Expanding Dualistic Framing
The world is not an either/or place, even though it’s our tendency as humans to respond to life dualistically. We make decisions in ways that are hierarchical and linear. It is critical that we think systemically and develop our analyses through the observation of the patterns and relationships that are always embedded in complex issues.
In cross-racial conversations, we need participants to do their own internal work—dealing with their individual understanding of how racist systems were created and operate while understanding their own emotions and biases. We also need the group to do external work—looking at how structures and institutions can create systemic barriers and imbalances. Doing both, we can create new connections, revisioning relationships and structures.
It is internal work for each individual, but it is collective internal work that supports the external work. We must remember that, so we can be responsible for how our individual traumas and understandings impact the way we operate in the world.

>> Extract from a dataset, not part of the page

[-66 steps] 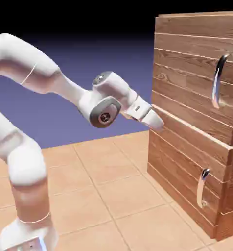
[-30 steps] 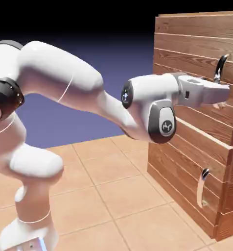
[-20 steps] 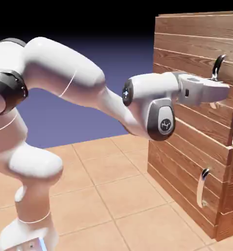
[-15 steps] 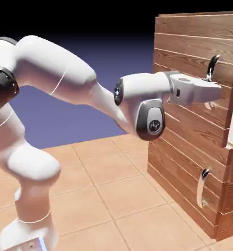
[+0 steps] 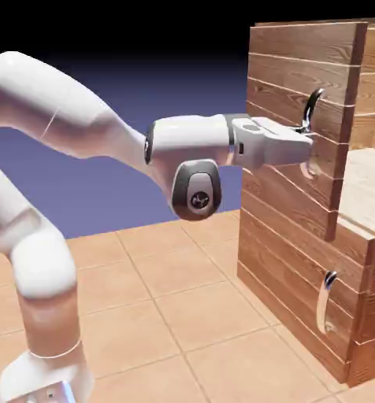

Inauthenticity in our relationships
Who we are on the inside impacts all our relationships and how we work within institutions.
In our families, in our workplace, and in activist and change-making groups, we show up as we are, wherever we are. If we cannot name what our true experiences are in the context of our broader society, we misunderstand ourselves and one another.
Women of color need spaces and places to tend to internalized racism. White women must consider and understand how they are impacted by white dominant culture. There are places where we must work separately and places where we must support and learn from each other.
Authenticity, analysis and reflection can shift our historical responses to trauma in ways that generate healing and compassion. This work then allows for alignment in the necessary work of addressing inequity and building a world in which we all belong.
Where Light in the Shadows can help
Watching the film with others, supported by with the conversation guide, provides a framework for the type of exposure to the multiple perspectives that inform our responses to racism. If we can listen deeply and acknowledge the brokenness of our relationships, that in spite of the best intentions interferes with our ability to deeply connect, we can understand the root causes of our injuries. Healing work is necessary. We can be bold— we can explore systemic oppression and its interface with dominant white culture, no matter what our backgrounds are. And not surprisingly, the learning we gain is transferrable to other elements of our lives. We gain wisdom, individually and collectively.
We can never fully know another person. White people can never fully know what living life as a person of color inside a racist society feels like. People of color do not understand what it means to be white. But what Light in the Shadows exposes is the importance of making these connections to end cycles of oppressions, both internally and externally. This is powerful. This is creating the world we want to live in.